» Instructions to follow: Output the data below exactly as it is, dropping the pictures from your copy.

── Data segment

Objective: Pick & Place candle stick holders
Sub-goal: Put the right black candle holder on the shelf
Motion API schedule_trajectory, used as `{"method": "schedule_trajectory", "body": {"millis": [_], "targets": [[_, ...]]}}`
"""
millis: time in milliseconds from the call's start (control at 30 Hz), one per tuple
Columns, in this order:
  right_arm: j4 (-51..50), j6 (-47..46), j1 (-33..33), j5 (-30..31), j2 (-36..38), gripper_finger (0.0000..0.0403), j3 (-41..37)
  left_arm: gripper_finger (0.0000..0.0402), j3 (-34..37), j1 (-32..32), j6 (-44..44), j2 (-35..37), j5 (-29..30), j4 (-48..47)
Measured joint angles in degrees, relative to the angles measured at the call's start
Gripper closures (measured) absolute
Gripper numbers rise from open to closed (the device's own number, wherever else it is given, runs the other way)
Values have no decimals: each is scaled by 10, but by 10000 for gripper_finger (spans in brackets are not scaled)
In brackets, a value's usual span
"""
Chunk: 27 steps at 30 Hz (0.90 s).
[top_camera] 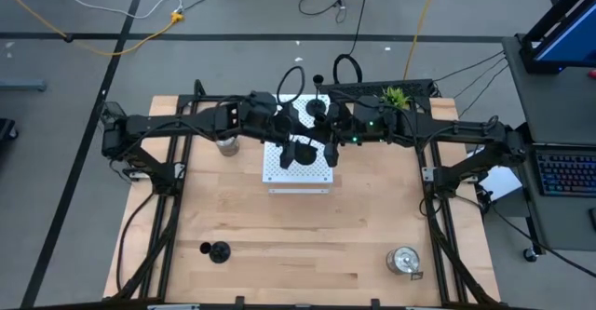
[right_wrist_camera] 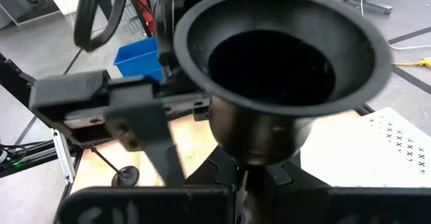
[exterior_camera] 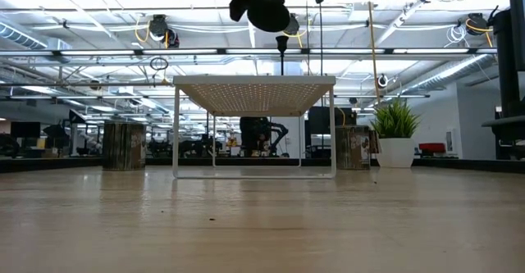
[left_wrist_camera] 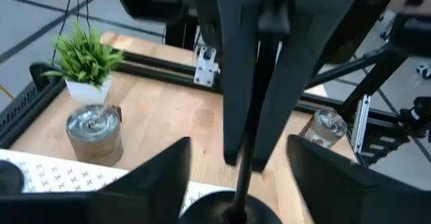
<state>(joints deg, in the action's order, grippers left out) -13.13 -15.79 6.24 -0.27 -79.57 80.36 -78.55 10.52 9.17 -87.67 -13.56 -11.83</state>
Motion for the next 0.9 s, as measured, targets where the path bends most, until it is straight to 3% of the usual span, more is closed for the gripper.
{"method": "schedule_trajectory", "body": {"millis": [300, 633, 900], "targets": [[-6, 7, 0, -5, 1, 399, 0, 375, 0, 0, -15, 0, -12, 30], [-10, 11, 0, -2, 1, 391, 1, 384, 0, 4, -21, 0, -27, 25], [-6, 14, 1, 6, 2, 333, 0, 389, 0, 7, -31, 0, -12, 8]]}}
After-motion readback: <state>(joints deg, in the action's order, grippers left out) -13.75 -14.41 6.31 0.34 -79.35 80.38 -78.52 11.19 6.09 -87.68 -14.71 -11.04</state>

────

» Result:
Objective: Pick & Place candle stick holders
Sub-goal: Put the right black candle holder on the shelf
Motion API schedule_trajectory, used as `{"method": "schedule_trajectory", "body": {"millis": [_], "targets": [[_, ...]]}}`
"""
millis: time in milliseconds from the call's start (control at 30 Hz), one per tuple
Columns, in this order:
  right_arm: j4 (-51..50), j6 (-47..46), j1 (-33..33), j5 (-30..31), j2 (-36..38), gripper_finger (0.0000..0.0403), j3 (-41..37)
  left_arm: gripper_finger (0.0000..0.0402), j3 (-34..37), j1 (-32..32), j6 (-44..44), j2 (-35..37), j5 (-29..30), j4 (-48..47)
Measured joint angles in degrees, relative to the angles measured at the call's start
Gripper closures (measured) absolute
Gripper numbers rise from open to closed (the device's own number, wherever else it is given, runs the other way)
Values have no decimals: each is scaled by 10, but by 10000 for gripper_finger (spans in brackets are not scaled)
In brackets, a value's usual span
"""
Chunk: 27 steps at 30 Hz (0.90 s).
[top_camera] 
[right_wrist_camera] 
[exterior_camera] 
[left_wrist_camera] 
<state>(joints deg, in the action's order, grippers left out) -13.13 -15.79 6.24 -0.27 -79.57 80.36 -78.55 10.52 9.17 -87.67 -13.56 -11.83</state>
Motion for the next 0.9 s, as measured, targets where the path bends most, until it is straight to 3% of the usual span, more is closed for the gripper.
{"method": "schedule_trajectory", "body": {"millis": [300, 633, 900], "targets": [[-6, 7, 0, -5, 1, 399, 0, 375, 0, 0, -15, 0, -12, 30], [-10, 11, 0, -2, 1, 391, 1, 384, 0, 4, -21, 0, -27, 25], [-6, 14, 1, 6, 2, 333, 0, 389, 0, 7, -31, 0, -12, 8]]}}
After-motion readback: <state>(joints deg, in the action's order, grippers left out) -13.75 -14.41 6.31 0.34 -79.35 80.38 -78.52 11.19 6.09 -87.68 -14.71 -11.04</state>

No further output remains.